Ritzville is located along Paha Creek at the northern end of the Paha Coulee, approximately 53 mi southwest of Spokane on Interstate 90 / U.S. Route 395. According to the United States Census Bureau, the city has a total area of 1.70 sqmi, all of it land.

===Climate===
Ritzville experiences a semi-arid climate (Köppen BSk). Annual precipitation averages 11.9 in (30.2 cm). The average temperature in January is 27 °F, and in July it is 69 °F. Annual snowfall averages just under 20 in.

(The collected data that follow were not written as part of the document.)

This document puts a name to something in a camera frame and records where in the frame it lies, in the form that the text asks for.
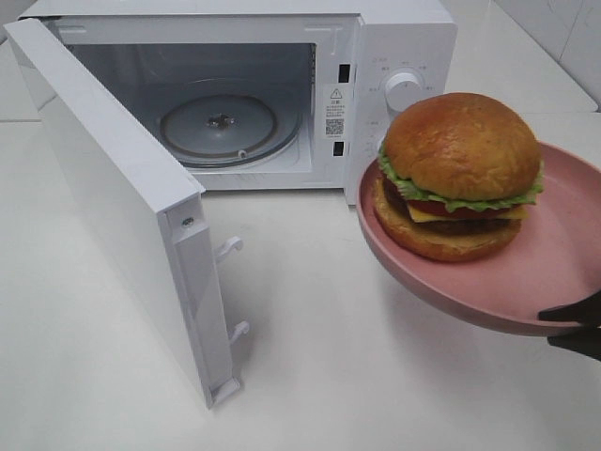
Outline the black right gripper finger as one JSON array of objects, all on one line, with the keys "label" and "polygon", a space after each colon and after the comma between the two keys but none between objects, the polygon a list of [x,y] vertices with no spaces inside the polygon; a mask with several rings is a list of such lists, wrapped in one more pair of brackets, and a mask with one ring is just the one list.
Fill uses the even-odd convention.
[{"label": "black right gripper finger", "polygon": [[547,339],[547,342],[550,346],[570,350],[596,361],[601,360],[601,330],[599,327],[551,336]]},{"label": "black right gripper finger", "polygon": [[540,320],[546,321],[573,321],[583,326],[600,325],[600,291],[576,303],[570,303],[541,310],[538,313]]}]

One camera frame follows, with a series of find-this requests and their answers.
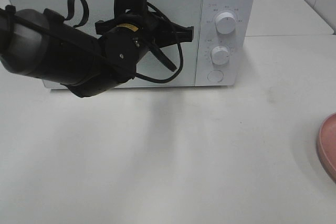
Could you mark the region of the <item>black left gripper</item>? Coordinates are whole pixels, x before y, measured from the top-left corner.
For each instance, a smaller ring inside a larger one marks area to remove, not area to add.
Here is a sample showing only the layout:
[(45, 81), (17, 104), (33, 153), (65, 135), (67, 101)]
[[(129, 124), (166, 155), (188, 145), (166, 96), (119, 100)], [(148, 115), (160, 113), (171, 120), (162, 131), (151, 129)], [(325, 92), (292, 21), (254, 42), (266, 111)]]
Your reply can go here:
[(148, 53), (171, 72), (176, 65), (162, 48), (191, 42), (194, 28), (171, 22), (158, 10), (149, 11), (146, 0), (114, 0), (114, 18), (96, 22), (102, 54), (114, 66), (136, 69)]

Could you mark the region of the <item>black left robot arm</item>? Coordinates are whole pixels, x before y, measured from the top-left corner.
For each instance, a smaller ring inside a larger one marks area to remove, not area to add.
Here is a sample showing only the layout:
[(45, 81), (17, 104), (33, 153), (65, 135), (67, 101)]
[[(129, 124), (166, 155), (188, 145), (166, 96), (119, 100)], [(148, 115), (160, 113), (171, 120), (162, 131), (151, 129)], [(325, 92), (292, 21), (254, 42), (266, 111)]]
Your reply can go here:
[(14, 74), (60, 83), (80, 98), (92, 97), (139, 78), (148, 53), (177, 77), (162, 48), (193, 40), (193, 27), (171, 22), (147, 0), (114, 0), (114, 18), (95, 24), (96, 36), (80, 30), (89, 19), (86, 0), (67, 0), (68, 14), (45, 9), (1, 10), (1, 63)]

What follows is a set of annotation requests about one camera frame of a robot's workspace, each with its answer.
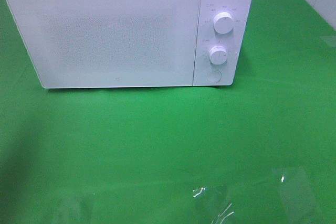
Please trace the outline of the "white round door button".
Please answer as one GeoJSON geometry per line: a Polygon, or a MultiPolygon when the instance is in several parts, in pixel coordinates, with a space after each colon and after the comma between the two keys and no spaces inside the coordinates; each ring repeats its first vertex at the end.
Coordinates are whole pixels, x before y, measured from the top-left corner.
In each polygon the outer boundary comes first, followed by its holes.
{"type": "Polygon", "coordinates": [[[219,82],[221,77],[222,74],[218,70],[212,70],[206,74],[206,80],[213,83],[219,82]]]}

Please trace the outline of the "white microwave door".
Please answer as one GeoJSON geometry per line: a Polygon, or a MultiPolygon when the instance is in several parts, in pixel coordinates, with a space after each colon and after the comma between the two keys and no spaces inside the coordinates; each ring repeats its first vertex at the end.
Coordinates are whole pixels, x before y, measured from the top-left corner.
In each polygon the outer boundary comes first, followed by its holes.
{"type": "Polygon", "coordinates": [[[200,0],[7,0],[44,88],[190,86],[200,0]]]}

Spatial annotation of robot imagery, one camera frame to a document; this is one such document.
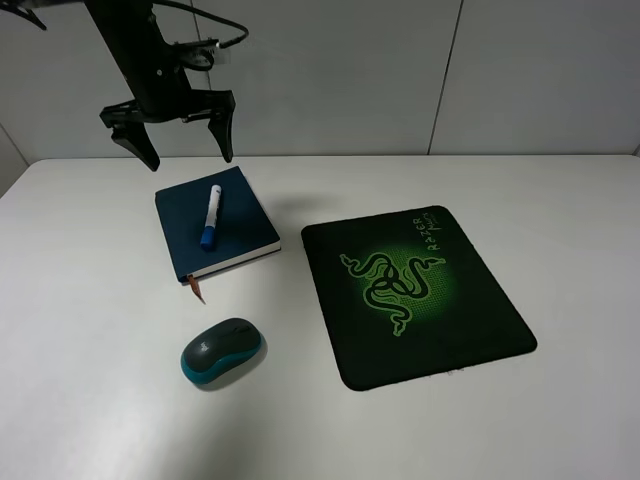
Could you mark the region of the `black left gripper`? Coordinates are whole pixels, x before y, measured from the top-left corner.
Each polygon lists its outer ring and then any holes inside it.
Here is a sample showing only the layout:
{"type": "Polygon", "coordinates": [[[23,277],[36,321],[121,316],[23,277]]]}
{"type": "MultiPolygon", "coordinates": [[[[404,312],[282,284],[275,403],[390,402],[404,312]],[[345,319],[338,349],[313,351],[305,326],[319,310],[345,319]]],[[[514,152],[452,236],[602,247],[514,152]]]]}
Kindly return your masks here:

Climate data for Ritzville, Washington (1991–2020 normals, extremes 1916–present)
| Month | Jan | Feb | Mar | Apr | May | Jun | Jul | Aug | Sep | Oct | Nov | Dec | Year |
| Record high °F (°C) | 60 (16) | 66 (19) | 77 (25) | 92 (33) | 99 (37) | 110 (43) | 111 (44) | 112 (44) | 103 (39) | 93 (34) | 70 (21) | 62 (17) | 112 (44) |
| Mean daily maximum °F (°C) | 35.8 (2.1) | 41.8 (5.4) | 51.0 (10.6) | 59.7 (15.4) | 69.1 (20.6) | 76.2 (24.6) | 86.7 (30.4) | 86.1 (30.1) | 76.6 (24.8) | 61.5 (16.4) | 45.2 (7.3) | 35.2 (1.8) | 60.4 (15.8) |
| Daily mean °F (°C) | 29.8 (−1.2) | 33.9 (1.1) | 40.4 (4.7) | 46.7 (8.2) | 55.2 (12.9) | 61.5 (16.4) | 70.1 (21.2) | 69.7 (20.9) | 61.4 (16.3) | 49.0 (9.4) | 36.9 (2.7) | 29.3 (−1.5) | 48.7 (9.3) |
| Mean daily minimum °F (°C) | 23.9 (−4.5) | 25.9 (−3.4) | 29.8 (−1.2) | 33.8 (1.0) | 41.3 (5.2) | 46.8 (8.2) | 53.4 (11.9) | 53.3 (11.8) | 46.1 (7.8) | 36.4 (2.4) | 28.7 (−1.8) | 23.4 (−4.8) | 36.9 (2.7) |
| Record low °F (°C) | −23 (−31) | −24 (−31) | 0 (−18) | 11 (−12) | 21 (−6) | 29 (−2) | 33 (1) | 32 (0) | 20 (−7) | 5 (−15) | −14 (−26) | −21 (−29) | −24 (−31) |
| Average precipitation inches (mm) | 1.64 (42) | 1.12 (28) | 1.33 (34) | 0.96 (24) | 1.19 (30) | 0.89 (23) | 0.41 (10) | 0.32 (8.1) | 0.43 (11) | 1.08 (27) | 1.58 (40) | 1.80 (46) | 12.75 (324) |
| Average snowfall inches (cm) | 5.9 (15) | 1.9 (4.8) | 1.2 (3.0) | 0.1 (0.25) | 0.0 (0.0) | 0.0 (0.0) | 0.0 (0.0) | 0.0 (0.0) | 0.0 (0.0) | 0.0 (0.0) | 2.4 (6.1) | 4.2 (11) | 15.7 (40) |
| Average precipitation days (≥ 0.01 in) | 12.0 | 9.0 | 9.3 | 7.8 | 7.4 | 5.9 | 2.5 | 2.7 | 3.7 | 7.1 | 11.4 | 11.9 | 90.7 |
| Average snowy days (≥ 0.1 in) | 4.7 | 2.2 | 1.0 | 0.1 | 0.0 | 0.0 | 0.0 | 0.0 | 0.0 | 0.0 | 2.0 | 4.8 | 14.8 |
Source: NOAA

==Demographics==

Historical population
| Census | Pop. | Note | %± |
| 1900 | 761 |  | — |
| 1910 | 1,859 |  | 144.3% |
| 1920 | 1,900 |  | 2.2% |
| 1930 | 1,777 |  | −6.5% |
| 1940 | 1,748 |  | −1.6% |
| 1950 | 2,145 |  | 22.7% |
| 1960 | 2,173 |  | 1.3% |
| 1970 | 1,876 |  | −13.7% |
| 1980 | 1,800 |  | −4.1% |
| 1990 | 1,725 |  | −4.2% |
| 2000 | 1,736 |  | 0.6% |
| 2010 | 1,673 |  | −3.6% |
| 2020 | 1,767 |  | 5.6% |
U.S. Decennial Census

===2020 census===
As of the 2020 census, Ritzville had a population of 1,767. The median age was 45.2 years, with 20.4% of residents under the age of 18 and 24.2% 65 years of age or older. For every 100 females there were 104.5 males, and for every 100 females age 18 and over there were 102.6 males age 18 and over.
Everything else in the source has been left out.